Protect Employee Information
When there has been a reported case of a contagious disease in the workplace, employers should not reveal the identity of a particular employee or an employee's family member. Employers can notify employees and other relevant parties that a case has been reported, in the workplace, remind employees of the company policy, and list precautionary steps suggested by medical professionals, such as the CDC or the local health department. Depending on the particular facts involved, information regarding the illness of an employee or family member may be protected under the Health Insurance Portability and Accountability Act (HIPAA), the ADA, or both. HR confidentiality is essential for protecting employee and company information.
Address Employee Refusals to Return to Work
In some instances, healthy employees may refuse to come to work due to fear of contracting a disease. In these situations, employers should:
- Attempt to address employees’ fears and answer questions.
- Inform them that there isn’t much legal protection for them if they continue to refuse to come to work despite your attempts to address their fears and misconceptions.
Relevant Laws: The Occupational Safety and Health Act (OSHA) generally does give employees the right to refuse to come to work under certain circumstances when the employees reasonably believe that coming to work would put them in serious and immediate danger. The National Labor Relations Act protects both nonunionized and unionized workers, when two or more employees address the employer about improving their working conditions. However, both employees and employers should consult with legal counsel before relying on either of these statutes as a reason for work absences.
Member Resource: Can an Employer Fire Workers Who Are Scared to Return to the Office?
Keeping the Business Running
After organizations establish an approach for handling workplace absences during an epidemic, the next step is to determine how to keep the business running smoothly despite high rates of unplanned absences. It is important to think creatively and be flexible during such crises and to use temporary measures that may not have been appropriate before. The following key staff should be ready to perform certain responsibilities:
- HR professionals and top management: Prepare written guidance for managers instructing them how to handle such situations.
- Managers: Provide constant communication for employees and upper management on staffing considerations.
- Senior management: Educate and empower frontline managers to make quick decisions about business operations and staffing.
Staffing Strategies
Some staffing strategies that managers may want to consider during the flu season include:
- Increasing remote work arrangements or relaxing requirements to come into the office.
- Implementing staggered shifts or other alternative work schedules so that fewer employees are in the office together at the same time.
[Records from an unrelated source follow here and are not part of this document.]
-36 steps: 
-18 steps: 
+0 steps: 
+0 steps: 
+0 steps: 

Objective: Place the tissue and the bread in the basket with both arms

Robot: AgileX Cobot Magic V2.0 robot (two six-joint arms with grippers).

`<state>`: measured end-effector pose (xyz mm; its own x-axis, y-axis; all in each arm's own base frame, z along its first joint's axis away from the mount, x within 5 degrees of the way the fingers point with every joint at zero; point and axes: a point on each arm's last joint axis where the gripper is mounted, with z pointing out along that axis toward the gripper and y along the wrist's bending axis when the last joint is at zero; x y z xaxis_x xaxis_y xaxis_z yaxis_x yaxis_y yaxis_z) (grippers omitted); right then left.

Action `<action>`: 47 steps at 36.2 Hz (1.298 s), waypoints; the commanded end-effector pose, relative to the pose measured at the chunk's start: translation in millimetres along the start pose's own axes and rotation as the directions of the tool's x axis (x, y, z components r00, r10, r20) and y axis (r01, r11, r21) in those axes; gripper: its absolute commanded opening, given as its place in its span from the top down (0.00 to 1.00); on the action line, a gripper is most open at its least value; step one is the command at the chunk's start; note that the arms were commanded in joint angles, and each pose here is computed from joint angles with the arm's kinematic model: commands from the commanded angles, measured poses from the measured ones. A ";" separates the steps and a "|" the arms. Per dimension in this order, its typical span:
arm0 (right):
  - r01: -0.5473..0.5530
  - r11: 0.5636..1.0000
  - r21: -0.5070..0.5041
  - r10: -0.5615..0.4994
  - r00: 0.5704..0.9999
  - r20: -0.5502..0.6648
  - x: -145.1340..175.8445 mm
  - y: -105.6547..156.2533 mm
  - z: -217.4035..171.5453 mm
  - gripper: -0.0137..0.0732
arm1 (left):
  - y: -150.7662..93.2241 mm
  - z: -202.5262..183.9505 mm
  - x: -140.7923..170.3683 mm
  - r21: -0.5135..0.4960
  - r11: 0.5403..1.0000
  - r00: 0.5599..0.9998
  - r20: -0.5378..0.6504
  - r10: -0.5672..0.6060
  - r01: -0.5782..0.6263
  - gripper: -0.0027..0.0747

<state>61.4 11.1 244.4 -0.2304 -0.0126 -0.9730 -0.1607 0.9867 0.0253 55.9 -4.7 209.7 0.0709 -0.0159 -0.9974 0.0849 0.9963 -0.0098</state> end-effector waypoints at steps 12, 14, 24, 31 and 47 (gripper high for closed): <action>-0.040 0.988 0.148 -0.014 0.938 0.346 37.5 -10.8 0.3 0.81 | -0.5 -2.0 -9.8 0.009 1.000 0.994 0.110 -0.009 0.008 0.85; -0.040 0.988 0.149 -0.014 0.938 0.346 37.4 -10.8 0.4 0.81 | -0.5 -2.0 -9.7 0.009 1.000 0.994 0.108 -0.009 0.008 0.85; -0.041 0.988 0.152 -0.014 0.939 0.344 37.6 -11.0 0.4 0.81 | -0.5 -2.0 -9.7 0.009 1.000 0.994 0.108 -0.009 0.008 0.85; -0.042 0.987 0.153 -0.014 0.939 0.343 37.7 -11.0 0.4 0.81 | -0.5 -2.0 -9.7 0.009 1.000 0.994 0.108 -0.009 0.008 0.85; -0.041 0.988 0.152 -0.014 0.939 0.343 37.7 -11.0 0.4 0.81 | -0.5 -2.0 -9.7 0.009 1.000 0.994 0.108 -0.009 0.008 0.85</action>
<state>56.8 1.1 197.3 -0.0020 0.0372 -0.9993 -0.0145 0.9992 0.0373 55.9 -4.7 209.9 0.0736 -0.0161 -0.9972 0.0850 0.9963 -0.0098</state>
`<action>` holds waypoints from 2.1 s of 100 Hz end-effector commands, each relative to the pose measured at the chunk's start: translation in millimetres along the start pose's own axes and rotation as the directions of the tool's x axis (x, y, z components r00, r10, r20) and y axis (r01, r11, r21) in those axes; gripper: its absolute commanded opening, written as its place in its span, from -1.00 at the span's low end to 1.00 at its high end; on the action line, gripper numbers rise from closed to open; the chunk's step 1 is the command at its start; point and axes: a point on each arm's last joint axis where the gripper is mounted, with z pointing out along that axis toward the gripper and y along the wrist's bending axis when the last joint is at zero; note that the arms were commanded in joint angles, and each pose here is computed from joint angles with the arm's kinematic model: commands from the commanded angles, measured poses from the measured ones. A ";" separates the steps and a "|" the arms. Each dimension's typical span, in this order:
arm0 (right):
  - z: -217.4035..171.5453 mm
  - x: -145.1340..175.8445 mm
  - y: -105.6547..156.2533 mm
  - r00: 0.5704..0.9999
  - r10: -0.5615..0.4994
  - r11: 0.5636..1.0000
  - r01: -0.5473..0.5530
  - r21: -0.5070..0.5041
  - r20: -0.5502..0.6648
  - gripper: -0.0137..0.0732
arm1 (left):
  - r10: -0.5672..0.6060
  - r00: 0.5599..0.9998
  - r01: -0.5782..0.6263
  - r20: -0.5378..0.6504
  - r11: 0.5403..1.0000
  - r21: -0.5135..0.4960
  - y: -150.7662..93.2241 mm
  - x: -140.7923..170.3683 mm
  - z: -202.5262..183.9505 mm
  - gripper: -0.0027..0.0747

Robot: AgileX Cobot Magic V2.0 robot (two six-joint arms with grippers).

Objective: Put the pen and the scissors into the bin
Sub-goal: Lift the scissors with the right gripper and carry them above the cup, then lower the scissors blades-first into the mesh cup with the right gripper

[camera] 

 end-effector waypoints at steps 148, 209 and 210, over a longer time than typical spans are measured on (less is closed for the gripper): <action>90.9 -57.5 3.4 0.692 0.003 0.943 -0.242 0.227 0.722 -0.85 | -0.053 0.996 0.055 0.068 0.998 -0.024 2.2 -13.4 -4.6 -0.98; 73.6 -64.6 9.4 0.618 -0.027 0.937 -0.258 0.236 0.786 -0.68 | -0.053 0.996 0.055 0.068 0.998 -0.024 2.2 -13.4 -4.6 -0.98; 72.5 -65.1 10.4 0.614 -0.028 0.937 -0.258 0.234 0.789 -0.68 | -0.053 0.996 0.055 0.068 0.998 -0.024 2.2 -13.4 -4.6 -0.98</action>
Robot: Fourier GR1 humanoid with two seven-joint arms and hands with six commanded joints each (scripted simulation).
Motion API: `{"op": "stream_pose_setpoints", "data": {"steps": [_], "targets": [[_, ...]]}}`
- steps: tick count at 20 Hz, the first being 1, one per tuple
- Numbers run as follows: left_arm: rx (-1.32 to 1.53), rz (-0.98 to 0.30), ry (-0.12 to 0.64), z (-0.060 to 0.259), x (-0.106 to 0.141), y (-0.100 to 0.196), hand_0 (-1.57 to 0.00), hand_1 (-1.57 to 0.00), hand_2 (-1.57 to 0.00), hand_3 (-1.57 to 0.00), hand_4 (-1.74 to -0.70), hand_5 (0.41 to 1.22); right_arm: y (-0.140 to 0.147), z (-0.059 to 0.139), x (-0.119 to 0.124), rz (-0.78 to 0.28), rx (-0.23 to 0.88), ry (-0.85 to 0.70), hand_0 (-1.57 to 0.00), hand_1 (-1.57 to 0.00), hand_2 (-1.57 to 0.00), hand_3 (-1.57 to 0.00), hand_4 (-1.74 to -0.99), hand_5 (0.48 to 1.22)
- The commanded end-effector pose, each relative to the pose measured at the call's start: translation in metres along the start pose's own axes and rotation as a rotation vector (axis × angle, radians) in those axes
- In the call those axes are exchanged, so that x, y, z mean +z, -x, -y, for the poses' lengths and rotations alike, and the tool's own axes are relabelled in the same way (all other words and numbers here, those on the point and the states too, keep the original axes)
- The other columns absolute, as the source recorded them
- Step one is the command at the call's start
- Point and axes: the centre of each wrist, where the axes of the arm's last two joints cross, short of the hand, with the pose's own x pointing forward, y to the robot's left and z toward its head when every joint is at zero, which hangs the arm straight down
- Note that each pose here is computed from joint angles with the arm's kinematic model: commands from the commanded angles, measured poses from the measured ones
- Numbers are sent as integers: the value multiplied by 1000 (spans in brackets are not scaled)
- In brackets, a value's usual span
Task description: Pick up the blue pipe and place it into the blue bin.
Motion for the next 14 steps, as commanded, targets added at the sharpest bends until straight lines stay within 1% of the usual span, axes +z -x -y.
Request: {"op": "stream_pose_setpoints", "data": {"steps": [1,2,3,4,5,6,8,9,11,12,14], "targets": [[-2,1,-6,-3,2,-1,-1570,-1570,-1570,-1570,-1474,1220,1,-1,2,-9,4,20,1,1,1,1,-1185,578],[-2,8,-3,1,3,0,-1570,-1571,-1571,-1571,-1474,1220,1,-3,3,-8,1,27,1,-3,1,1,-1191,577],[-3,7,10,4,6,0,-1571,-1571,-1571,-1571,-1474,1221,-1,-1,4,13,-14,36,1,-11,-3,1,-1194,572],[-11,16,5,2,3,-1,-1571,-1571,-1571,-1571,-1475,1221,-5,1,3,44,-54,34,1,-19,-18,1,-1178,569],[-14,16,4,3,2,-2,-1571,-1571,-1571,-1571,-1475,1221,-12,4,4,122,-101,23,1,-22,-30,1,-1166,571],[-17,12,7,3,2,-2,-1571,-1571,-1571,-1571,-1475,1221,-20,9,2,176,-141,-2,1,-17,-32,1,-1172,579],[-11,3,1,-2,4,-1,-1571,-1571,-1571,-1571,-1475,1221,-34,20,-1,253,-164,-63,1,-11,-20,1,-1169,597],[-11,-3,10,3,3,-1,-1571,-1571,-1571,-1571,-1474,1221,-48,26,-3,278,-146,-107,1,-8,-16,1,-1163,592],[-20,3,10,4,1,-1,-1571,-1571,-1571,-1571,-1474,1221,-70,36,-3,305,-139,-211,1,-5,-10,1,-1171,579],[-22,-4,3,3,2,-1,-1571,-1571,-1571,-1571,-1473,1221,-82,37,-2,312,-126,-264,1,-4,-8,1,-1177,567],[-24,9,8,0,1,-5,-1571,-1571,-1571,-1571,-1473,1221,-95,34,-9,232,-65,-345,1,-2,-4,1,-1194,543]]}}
Employers should also look to their IT departments for technology strategies that could help businesses function despite employees' inability to work together in the same room. For employees scheduled to travel to high-risk areas, alternatives to face-to-face meetings include videoconferencing, teleconferencing and webinars. Businesses may wish to use less formal technologies such as social networking platforms (e.g., X, Facebook and LinkedIn) and free instant messaging services to enable employees to communicate with one another quickly while working miles apart. If these staffing strategies fail to keep operations at full capacity, the organization should start thinking about how to operate at a reduced capacity.
Business Recovery
Once an outbreak has ended and business begins to return to normal, employers ensure a seamless transition from emergency operations back to normal ones. The first step is communicating. Organizations should notify employees that any policies or rules that were temporarily lifted, added, or changed to accommodate the disease outbreak are no longer in effect. In addition, employees should be reminded about what the normal operating policies are and when they will return.